スポーツライターの高樹ミナ氏がダーバンから選手の声と現地の様子をお届けする本企画「高樹ミナのダーバン便り」。国内外で選手たちを間近で見続けてきた高樹氏の目に、大舞台でプレーする選手の姿はどのように映るのか。デイリーで配信中!
今回は大会3日目、梁靖崑(中国)に挑んだ吉村真晴の心中に迫る。
世界卓球出場は2019年ブダペスト大会以来。日本代表として日の丸を背負うのも同年に東京で開かれたチームワールドカップ以来、4年ぶりとあって、今大会に懸ける吉村の思いは強かった。
だが、男子シングルス2回戦で世界ランキング5位の強敵・梁靖崑(中国)と初対戦し、ゲームカウント1対4で敗退。格上を相手にラリーでは互角に打ち合ったものの、「ラリーになる前のミスがすごく多くて、それがすごい悔やまれます」と肩を落とした。
例えば、相手のチキータレシーブに対する自身の3球目攻撃やブロックにミスが出たといい、「(梁靖崑は)タイミングをずらすのが上手い」と舌を巻く。
そして、ミスが続くと最初は向かっていく気持ちだったのがだんだん消極的になり「やられるんじゃないかという脅威」が膨らんでいったとも明かす。
特に最後のゲームとなった第5ゲーム。吉村のストップやツッツキに対し梁靖崑のミスが出て7-1でリードしたにもかかわらず、「もっとミスしてくれるんじゃないか」という期待で勝負を仕掛けるタイミングが遅れ反撃のチャンスを逃した。
「自分をもう少し信じて戦いたかった。もっと自分がどうすべきかにフォーカスして戦うことができれば......」
もちろん練習の成果を出せた部分もある。
「バックハンドでストレートにコースチェンジしたり、そこからのラリー戦というところで、いい形でやれている部分もあった。でも、競った場面でそれができないと意味ないですし、後半でちょっと腰が引けてしまったり、クロスにボールが集まって自分が苦しい展開になってしまったり」
終わったばかりの試合を詳細に振り返る吉村からは、この対戦に向けていかに入念な準備をしてきたが見てとれる。実際に戦ってみた梁靖崑の強さをどこに感じたのだろう?
「バック対バックの緩急の上手さ、あとはフォアハンドのミスの少なさ、そういったところはイメージしていたんですけど、予想以上にバックハンドの浅いボール、深いボール、あとはフォアハンドも速いボールだけじゃなく浅いボールでタイミングを崩されて自分の足が止まってしまった。ちょっと他の中国選手とは違ったやりにくさや上手さがありましたね」
パリ五輪代表選考レースで8位につける吉村は、ベスト32以上にポイントが付くこの世界卓球で加点はならなかった。

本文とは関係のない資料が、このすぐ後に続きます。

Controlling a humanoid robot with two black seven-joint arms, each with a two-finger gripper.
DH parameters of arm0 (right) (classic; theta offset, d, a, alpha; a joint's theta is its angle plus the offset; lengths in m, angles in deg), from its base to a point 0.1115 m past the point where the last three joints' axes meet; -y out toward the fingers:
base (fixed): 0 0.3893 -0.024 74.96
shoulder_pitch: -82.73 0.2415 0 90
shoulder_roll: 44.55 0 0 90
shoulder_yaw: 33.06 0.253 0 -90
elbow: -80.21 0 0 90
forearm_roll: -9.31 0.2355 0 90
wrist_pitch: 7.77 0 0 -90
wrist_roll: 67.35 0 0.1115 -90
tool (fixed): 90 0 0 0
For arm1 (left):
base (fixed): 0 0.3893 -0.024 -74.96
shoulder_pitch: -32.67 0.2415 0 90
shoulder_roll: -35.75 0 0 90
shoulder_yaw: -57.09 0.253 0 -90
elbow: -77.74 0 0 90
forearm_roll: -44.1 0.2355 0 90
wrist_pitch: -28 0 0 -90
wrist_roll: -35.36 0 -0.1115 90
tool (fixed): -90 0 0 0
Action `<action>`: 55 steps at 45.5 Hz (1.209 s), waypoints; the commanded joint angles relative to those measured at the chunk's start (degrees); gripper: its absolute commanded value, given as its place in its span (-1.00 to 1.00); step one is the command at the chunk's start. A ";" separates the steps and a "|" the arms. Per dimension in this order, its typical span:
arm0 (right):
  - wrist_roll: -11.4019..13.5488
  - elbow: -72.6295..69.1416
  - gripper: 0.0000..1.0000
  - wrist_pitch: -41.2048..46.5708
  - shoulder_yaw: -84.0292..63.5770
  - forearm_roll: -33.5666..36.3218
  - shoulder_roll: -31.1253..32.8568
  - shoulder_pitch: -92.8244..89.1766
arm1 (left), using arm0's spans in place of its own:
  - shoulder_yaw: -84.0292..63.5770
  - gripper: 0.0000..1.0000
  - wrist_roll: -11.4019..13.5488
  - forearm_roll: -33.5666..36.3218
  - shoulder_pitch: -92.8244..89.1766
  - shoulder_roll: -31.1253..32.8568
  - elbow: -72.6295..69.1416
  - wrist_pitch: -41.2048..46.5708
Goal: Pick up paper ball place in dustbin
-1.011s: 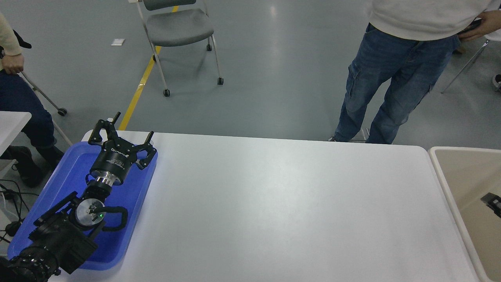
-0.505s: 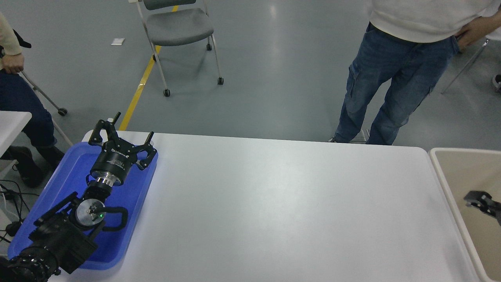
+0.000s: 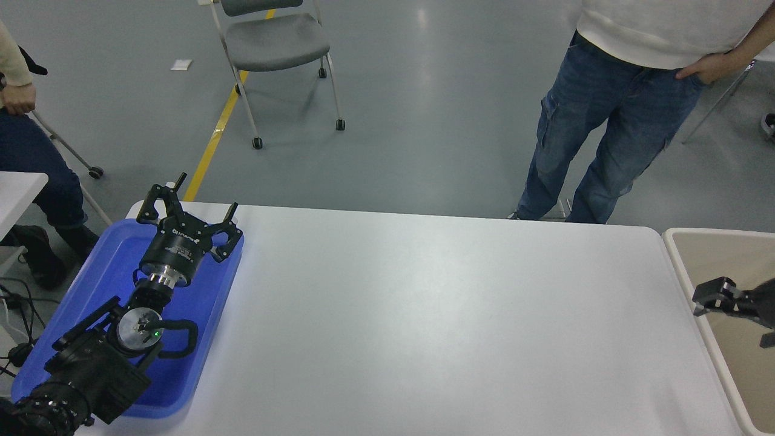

だが、「やっぱり世界卓球なんで、パリ(五輪)がどうこうとかじゃなく、ここが全てだと思って戦ってきた」と本人。
最近は加熱する代表選考争いに目が向きがちだ。しかし、今年8月に30歳を迎える吉村のようなベテラン選手には、若い選手たちのように日本代表として世界の大舞台に立つチャンスはそう多くはない。
2016年リオデジャネイロ、2020年東京とオリンピック2連覇中で現在34歳の馬龍も今大会に向けた国際卓球連盟のインタビューの中で、「今回は目標を設定していない。あとどのくらいプレーできるか、世界選手権でプレーするチャンスがどれだけあるか分からないので、後悔を残してダーバンを離れないことを願うばかりです」と話している。
吉村や馬龍の言葉から、目の前の一戦一戦に注ぐ思いとエネルギー、世界卓球本来の重みをあらためて教わった気がした。